Щебень громко затрещал под колесами тележки. Несмотря на то, что они с ног до головы опрыскали себя средством от насекомых, в душном, волглом лесу к ним ринулись целые тучи москитов. Они с трудом различали дорогу в тенистых сумерках. Хили захватил с собой фонарик, но теперь им казалось, что светить им тут, наверное, не стоит.
Сгущались, синели сумерки, они шли, и тропа сужалась, пропадала под валежником, который забором вырастал с обеих сторон, поэтому они катили тачку очень медленно, то и дело останавливаясь, разводя в стороны ветки и сучья.
– Фух! – пыхтел впереди Хили, скрипела тачка, и вдруг мухи зажужжали громче, и Гарриет прямо в нос ударила мокротная, гнилая вонь.
– Вот гадость! – донесся до нее крик Хили.
– Что? – в темноте она различала только широкие белые полоски на футболке Хили. Хрустнул гравий – Хили поднял передний край тележки и резко оттащил ее влево.
– Что там?
Вонь была такая – не передать словами.
– Опоссум.
На тропинке лежала темная бесформенная кучка, над которой вились мухи. Сучки и ветки царапали Гарриет лицо, но она все равно отвернулась, когда они протискивались мимо.
Они остановились передохнуть только когда стих жестяной мушиный гул и перестало вонять. Гарриет зажгла фонарик, кончиками пальцев приподняла краешек полотенца. Кобра презрительно уставилась на нее поблескивающими глазками и зашипела, разинув щелястую пасть, которая до ужаса напоминала ухмылку.
– Ну, как у нее дела? – проворчал Хили, упершись руками в коленки.
– Нормально, – ответила Гарриет и тотчас же отскочила, так что в кружке света бешено замелькали макушки деревьев, – кобра стала бросаться на сетку.
– Чего ты?
– Ничего, – ответила Гарриет. Выключила фонарик. – Может быть, она даже привыкла к ящику. – В тишине ее голос казался оглушительно громким. – Она тут всю жизнь сидит, наверное. Вряд ли они ее выпускали поползать, правда ведь?

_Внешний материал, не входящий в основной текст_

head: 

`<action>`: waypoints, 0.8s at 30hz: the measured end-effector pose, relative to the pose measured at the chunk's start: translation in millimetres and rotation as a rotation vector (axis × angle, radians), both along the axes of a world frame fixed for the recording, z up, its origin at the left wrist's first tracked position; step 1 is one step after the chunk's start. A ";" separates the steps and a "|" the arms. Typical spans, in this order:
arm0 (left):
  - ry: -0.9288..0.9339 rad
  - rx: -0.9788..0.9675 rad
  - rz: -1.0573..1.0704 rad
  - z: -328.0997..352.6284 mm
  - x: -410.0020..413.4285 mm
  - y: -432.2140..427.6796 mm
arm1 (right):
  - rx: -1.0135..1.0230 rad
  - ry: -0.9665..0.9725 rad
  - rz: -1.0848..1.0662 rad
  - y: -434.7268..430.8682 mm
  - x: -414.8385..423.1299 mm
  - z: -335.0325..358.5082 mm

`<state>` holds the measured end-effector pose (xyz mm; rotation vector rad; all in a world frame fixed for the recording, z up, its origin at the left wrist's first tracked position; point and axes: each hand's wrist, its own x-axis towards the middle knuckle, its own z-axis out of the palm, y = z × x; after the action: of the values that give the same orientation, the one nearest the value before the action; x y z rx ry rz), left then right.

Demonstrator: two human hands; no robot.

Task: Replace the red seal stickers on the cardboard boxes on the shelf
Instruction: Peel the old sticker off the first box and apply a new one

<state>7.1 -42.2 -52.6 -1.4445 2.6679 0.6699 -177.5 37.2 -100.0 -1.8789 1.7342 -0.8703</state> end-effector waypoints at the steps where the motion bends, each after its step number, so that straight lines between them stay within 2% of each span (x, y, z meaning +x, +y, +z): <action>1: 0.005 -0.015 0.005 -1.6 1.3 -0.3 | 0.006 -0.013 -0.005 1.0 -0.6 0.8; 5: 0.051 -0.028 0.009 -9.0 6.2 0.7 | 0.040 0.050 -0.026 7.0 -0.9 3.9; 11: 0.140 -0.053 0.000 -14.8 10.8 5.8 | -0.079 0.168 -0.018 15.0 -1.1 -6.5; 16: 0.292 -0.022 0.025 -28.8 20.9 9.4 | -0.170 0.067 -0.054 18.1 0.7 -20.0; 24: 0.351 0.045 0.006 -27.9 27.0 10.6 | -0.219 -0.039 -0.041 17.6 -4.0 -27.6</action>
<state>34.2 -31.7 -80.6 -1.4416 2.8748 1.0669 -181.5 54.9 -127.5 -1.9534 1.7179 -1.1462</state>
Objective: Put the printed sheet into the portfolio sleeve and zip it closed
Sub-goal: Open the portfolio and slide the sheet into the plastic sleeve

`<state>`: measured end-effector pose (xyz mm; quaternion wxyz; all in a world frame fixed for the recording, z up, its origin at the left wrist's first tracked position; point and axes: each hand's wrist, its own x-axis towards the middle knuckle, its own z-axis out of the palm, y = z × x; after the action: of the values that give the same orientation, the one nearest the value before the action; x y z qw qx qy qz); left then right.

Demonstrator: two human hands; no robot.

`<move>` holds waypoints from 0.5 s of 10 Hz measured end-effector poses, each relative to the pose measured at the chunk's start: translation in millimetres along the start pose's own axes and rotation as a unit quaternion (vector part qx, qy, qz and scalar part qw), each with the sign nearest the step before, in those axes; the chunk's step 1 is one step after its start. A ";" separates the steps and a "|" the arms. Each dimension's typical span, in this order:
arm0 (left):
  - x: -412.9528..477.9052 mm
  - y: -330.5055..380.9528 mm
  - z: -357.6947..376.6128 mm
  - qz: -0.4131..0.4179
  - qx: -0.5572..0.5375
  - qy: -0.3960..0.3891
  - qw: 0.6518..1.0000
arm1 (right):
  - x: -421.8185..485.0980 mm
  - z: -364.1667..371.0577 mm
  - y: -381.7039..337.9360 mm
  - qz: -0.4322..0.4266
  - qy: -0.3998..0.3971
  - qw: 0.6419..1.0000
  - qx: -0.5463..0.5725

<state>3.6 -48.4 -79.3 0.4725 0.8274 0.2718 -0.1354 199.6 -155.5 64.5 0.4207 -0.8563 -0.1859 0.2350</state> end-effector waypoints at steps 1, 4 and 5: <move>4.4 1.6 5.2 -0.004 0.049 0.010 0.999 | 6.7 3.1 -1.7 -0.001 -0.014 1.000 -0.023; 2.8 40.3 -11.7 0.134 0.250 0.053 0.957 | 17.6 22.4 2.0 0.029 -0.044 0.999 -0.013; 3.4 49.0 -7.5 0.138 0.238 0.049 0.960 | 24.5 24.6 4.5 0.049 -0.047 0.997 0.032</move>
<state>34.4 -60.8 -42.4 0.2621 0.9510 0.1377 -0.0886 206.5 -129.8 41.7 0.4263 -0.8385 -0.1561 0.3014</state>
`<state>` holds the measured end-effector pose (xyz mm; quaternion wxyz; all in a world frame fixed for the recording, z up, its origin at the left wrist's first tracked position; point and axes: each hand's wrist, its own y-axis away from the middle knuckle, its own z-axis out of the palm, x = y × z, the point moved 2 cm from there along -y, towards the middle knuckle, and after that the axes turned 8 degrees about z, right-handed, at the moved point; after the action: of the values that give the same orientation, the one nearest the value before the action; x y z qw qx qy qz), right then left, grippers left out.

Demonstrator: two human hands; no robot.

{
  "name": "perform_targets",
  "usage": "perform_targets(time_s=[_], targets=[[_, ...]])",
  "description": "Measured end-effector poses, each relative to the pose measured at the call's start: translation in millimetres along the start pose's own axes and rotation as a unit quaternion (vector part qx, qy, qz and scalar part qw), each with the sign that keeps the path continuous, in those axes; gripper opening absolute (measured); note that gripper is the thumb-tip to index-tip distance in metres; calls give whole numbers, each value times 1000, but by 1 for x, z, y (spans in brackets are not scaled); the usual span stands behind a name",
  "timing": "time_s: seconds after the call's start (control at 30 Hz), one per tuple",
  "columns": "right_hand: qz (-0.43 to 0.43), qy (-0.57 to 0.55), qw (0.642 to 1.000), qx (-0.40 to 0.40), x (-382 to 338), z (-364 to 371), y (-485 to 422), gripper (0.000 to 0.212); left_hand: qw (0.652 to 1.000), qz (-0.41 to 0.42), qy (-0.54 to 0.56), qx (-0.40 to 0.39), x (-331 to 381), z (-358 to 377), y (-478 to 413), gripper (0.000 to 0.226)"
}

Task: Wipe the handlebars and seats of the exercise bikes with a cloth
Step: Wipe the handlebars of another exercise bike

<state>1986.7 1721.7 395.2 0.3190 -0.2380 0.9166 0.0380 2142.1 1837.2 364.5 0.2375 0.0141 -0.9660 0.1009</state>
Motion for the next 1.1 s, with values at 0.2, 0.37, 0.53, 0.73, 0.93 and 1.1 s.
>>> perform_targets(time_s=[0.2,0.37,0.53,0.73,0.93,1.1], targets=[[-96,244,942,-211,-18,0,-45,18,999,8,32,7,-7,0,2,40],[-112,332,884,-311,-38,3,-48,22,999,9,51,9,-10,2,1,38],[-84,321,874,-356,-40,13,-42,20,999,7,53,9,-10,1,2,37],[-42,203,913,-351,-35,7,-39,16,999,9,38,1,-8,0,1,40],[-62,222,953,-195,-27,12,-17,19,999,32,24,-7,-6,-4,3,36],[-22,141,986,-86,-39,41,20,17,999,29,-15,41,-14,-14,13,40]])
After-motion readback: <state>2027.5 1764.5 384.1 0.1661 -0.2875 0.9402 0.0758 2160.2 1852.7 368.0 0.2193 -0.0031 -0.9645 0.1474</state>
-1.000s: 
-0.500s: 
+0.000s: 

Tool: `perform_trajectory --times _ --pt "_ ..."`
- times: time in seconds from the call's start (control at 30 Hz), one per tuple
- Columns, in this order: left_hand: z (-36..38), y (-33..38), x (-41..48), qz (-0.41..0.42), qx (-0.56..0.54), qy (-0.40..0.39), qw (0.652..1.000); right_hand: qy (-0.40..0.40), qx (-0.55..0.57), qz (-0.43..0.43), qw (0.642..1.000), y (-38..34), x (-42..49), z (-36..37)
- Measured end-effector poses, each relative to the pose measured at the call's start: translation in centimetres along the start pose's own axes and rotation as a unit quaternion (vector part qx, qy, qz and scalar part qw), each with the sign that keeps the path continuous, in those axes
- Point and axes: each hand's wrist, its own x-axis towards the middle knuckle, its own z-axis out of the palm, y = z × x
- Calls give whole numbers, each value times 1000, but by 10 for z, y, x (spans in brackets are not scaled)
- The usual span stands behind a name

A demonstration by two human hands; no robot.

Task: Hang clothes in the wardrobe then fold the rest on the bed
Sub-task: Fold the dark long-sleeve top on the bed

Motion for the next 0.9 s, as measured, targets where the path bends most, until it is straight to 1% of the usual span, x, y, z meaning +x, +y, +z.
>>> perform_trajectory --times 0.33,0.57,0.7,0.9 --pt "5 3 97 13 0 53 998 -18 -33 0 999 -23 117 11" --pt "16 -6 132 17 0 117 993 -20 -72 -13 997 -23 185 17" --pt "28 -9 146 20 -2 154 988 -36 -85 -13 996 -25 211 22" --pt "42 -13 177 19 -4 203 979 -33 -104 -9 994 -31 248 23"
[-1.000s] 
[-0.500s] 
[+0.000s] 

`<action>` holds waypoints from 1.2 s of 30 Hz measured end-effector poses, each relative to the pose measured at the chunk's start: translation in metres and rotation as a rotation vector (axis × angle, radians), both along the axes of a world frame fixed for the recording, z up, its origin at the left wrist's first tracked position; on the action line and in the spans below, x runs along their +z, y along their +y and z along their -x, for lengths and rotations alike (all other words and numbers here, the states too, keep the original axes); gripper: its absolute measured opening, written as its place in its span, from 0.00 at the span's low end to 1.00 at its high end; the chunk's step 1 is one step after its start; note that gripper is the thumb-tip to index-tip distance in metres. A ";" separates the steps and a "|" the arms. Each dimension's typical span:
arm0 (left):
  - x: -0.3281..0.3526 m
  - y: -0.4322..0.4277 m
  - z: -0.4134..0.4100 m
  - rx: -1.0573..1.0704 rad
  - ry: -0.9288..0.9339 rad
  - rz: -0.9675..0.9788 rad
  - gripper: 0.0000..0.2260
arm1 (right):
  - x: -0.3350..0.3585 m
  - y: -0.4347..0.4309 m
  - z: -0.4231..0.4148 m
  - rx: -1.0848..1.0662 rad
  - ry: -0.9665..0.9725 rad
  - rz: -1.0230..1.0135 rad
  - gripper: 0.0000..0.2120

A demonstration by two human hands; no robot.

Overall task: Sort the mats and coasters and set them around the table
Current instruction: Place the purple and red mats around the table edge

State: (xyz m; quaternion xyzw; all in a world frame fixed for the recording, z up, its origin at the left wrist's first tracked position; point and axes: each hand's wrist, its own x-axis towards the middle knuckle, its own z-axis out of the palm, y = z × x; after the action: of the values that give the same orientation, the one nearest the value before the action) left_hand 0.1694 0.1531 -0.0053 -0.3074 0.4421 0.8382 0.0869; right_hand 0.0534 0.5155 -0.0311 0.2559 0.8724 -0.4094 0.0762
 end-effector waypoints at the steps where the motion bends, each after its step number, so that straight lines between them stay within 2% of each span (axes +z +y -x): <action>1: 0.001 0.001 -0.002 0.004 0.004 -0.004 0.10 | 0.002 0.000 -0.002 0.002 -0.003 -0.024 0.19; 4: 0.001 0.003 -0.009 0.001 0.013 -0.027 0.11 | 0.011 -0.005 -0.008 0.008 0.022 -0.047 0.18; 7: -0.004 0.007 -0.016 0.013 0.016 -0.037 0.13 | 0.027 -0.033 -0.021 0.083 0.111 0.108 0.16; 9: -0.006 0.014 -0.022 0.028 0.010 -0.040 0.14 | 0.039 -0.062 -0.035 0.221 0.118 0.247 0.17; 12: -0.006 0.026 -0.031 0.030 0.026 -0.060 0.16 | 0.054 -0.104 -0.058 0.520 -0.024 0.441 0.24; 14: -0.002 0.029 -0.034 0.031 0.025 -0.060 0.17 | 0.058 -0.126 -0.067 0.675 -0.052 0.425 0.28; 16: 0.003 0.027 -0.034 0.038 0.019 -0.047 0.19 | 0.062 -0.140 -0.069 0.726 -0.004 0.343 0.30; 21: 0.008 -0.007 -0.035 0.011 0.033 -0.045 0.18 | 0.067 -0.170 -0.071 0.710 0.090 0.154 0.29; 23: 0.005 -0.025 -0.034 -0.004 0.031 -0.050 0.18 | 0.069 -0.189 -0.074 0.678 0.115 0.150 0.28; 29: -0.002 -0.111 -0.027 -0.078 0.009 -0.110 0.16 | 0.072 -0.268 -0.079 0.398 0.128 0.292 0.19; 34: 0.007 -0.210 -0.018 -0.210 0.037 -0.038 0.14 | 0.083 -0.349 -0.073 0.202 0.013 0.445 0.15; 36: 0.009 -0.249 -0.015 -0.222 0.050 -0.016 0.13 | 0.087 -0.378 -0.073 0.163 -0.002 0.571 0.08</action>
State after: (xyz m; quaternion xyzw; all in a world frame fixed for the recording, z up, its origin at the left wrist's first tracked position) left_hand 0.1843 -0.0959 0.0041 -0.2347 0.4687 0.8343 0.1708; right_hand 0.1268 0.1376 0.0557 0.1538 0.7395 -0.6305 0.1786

Они помолчали, потом снова, с неохотой, покатили тележку дальше.
– Жара ей, наверное, не мешает, – сказала Гарриет. – Это же индийская кобра. А в Индии еще жарче, чем здесь.
Хили внимательно глядел себе под ноги – в темноте за этим надо особенно следить. В черных рядах сосен хором надрывались древесные лягушки, их кваканье металось через дорогу – туда-сюда, мутно пульсировало у него за ушами, будто стереоэффект.
Они вышли на поляну, к складу, который лунный свет выбелил до желтовато-серого. Вмятины на погрузочной платформе, на которой они столько раз сиживали, болтая ногами и разговаривая, теперь казались темными, незнакомыми, зато на белесых от лунного света воротах отчетливо виднелись грязные круглые метины от их теннисных мячиков.